Brazil’s President, Jair Bolsonaro, has come out publicly in opposition to bitcoin.
In an interview aired on national television, the Brazilian president commented on cryptocurrency being used to bank indigenous people in Brazil. During a conversation centered on the challenges of his new presidency, Bolsonaro talked about projects created by his predecessor’s administration. One of the efforts was a $11.5 million project that aimed to create an “indigenous cryptocurrency”.
“We are cutting expenses. We were about to use 40 million Reales to teach natives to use bitcoin,” he said. In fact, Bolsonaro said, he doesn’t even know what bitcoin is.
“I don’t know,” he said. “Is it a coin?”
The National Indian Foundation (Funai) and the Fluminense Federal University (UFF) created the project in order help bank Brazil’s indigenous people. The country’s Ministry of Human Rights, Family and Women vetoed it in January.
The shutdown of the cryptocurrency project was one of the first actions taken by Bolsonaro’s administration. This is the first time the leader commented about bitcoin in public although Brazil is one of the most active countries in Latin America’s blockchain sphere.
Not So Far From Crypto
Despite the president’s initial ignorance of bitcoin, the growing cryptocurrency and blockchain ecosystem in Brazil is impossible to ignore.

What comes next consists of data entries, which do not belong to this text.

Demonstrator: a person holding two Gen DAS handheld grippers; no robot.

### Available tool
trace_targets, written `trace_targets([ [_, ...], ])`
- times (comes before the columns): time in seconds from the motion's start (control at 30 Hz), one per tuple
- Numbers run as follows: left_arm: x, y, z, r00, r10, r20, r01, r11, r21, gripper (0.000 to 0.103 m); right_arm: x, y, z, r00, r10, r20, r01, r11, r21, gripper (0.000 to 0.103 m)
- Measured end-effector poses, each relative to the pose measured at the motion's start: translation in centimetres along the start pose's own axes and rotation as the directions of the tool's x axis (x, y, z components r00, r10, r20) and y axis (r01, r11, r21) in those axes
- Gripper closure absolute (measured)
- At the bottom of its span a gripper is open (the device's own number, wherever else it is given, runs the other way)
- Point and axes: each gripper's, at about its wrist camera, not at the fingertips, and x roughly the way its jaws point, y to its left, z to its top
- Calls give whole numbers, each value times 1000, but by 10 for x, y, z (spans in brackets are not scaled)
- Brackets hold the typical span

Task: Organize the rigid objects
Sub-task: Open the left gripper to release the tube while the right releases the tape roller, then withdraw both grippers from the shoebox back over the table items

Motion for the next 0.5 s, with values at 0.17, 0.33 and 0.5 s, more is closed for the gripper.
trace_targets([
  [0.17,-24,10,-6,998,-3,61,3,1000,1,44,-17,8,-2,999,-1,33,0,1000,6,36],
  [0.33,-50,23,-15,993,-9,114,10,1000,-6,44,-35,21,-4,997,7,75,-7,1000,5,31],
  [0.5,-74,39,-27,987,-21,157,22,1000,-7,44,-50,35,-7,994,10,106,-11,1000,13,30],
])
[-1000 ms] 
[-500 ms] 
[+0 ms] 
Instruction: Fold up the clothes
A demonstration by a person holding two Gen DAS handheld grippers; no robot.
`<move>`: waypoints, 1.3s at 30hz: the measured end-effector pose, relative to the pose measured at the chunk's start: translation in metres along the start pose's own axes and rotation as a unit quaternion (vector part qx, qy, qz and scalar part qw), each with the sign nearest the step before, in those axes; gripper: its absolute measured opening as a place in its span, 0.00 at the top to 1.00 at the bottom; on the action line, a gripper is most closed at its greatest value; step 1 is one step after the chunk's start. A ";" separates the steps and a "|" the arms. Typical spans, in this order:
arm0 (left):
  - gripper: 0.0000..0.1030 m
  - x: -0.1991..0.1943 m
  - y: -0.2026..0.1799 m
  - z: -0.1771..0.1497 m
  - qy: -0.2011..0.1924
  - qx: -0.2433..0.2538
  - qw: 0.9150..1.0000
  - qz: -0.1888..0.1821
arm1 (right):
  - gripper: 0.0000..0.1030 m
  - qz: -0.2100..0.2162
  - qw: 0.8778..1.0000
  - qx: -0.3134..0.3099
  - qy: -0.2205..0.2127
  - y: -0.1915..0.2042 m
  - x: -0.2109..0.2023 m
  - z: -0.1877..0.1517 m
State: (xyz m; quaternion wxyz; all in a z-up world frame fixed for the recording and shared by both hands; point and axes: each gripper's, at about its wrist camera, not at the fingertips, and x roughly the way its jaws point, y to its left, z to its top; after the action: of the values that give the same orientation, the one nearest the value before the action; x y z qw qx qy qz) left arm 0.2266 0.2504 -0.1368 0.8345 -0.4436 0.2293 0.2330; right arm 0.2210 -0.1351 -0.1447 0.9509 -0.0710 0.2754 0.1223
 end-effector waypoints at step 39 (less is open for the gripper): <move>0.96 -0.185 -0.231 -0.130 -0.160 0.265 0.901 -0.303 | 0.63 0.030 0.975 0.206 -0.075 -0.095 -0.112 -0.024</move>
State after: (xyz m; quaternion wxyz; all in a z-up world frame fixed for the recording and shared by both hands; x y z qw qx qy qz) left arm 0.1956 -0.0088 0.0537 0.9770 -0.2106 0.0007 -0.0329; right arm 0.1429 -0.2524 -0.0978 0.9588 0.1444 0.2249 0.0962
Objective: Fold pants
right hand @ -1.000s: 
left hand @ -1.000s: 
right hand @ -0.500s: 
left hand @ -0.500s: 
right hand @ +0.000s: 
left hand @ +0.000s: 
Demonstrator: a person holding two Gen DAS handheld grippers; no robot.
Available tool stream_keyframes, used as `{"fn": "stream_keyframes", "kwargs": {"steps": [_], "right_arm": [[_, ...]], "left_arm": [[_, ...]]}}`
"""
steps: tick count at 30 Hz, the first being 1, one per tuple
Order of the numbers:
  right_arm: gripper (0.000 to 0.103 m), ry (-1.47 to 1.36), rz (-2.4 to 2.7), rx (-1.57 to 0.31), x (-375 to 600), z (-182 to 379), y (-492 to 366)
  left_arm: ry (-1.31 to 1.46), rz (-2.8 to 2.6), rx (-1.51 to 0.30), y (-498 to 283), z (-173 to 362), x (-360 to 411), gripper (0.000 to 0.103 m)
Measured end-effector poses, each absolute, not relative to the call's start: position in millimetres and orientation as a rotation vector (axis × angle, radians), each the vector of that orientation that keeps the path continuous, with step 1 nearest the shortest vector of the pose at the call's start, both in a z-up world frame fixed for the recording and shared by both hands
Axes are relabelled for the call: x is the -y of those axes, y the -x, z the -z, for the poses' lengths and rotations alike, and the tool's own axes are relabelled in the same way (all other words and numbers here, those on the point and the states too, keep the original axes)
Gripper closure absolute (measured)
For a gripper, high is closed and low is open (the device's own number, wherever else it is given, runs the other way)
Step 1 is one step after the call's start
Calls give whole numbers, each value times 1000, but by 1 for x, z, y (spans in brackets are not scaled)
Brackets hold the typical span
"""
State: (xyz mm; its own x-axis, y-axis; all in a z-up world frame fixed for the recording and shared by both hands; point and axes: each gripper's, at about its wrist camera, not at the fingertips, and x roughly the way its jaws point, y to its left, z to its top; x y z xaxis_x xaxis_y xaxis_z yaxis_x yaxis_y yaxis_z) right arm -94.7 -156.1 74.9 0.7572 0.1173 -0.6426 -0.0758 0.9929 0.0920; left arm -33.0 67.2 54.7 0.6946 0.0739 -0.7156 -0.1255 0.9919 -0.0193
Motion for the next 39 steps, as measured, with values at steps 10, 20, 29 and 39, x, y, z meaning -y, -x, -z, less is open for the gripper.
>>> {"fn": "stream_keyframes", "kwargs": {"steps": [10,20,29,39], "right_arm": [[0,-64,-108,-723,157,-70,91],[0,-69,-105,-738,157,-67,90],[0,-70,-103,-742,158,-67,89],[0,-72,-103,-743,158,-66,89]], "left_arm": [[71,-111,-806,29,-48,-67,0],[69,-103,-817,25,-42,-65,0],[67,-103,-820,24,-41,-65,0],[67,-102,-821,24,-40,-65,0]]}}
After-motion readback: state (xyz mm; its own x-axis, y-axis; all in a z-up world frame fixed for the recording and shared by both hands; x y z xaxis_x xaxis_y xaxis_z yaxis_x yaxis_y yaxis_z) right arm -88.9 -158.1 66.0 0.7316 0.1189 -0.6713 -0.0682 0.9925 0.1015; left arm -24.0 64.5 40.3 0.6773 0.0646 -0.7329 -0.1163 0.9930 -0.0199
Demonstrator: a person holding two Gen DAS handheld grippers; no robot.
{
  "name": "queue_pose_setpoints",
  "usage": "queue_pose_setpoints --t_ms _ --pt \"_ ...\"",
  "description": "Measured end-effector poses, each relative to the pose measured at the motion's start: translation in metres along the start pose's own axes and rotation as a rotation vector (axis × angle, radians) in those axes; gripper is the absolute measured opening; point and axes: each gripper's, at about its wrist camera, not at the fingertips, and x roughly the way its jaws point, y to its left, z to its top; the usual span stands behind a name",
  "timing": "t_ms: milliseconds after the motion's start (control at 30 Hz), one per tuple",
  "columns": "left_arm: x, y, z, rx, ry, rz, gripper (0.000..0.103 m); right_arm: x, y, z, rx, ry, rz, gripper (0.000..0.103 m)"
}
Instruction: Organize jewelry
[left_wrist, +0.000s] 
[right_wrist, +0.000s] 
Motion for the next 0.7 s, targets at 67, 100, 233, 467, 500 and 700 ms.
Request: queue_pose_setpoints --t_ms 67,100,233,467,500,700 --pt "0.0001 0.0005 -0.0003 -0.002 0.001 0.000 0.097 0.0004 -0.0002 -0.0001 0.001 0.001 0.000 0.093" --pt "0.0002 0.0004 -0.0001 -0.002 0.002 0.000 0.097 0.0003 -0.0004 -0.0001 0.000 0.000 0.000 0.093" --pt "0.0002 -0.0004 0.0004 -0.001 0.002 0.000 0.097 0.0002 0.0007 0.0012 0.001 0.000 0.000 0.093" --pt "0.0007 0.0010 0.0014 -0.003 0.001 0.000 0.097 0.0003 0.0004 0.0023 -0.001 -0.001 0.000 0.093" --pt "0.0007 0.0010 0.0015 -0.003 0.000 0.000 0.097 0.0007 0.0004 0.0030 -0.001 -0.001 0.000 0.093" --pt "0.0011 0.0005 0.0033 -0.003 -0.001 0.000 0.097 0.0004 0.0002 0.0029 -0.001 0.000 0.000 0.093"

Bolsonaro’s administration itself also showed certain preferences for blockchain. Back in February, the leader appointed an economist involved in blockchain and cryptocurrency to run the Central Bank of Brazil.
Currently, Brazil is one of the biggest cryptocurrency markets in Latin America and has the highest bitcoin trading volume in all the region, reaching nearly 100,000 BTC in April alone.
This is not the first time the Brazilian leader has been connected with blockchain. Bolsonaro’s ideology inspired a group of supporters to create an alt-right cryptocurrency named after him, the Bolsocoin, whose apparent goal is to “get mainstream attention and rages [sic] antifa and feminist scum.”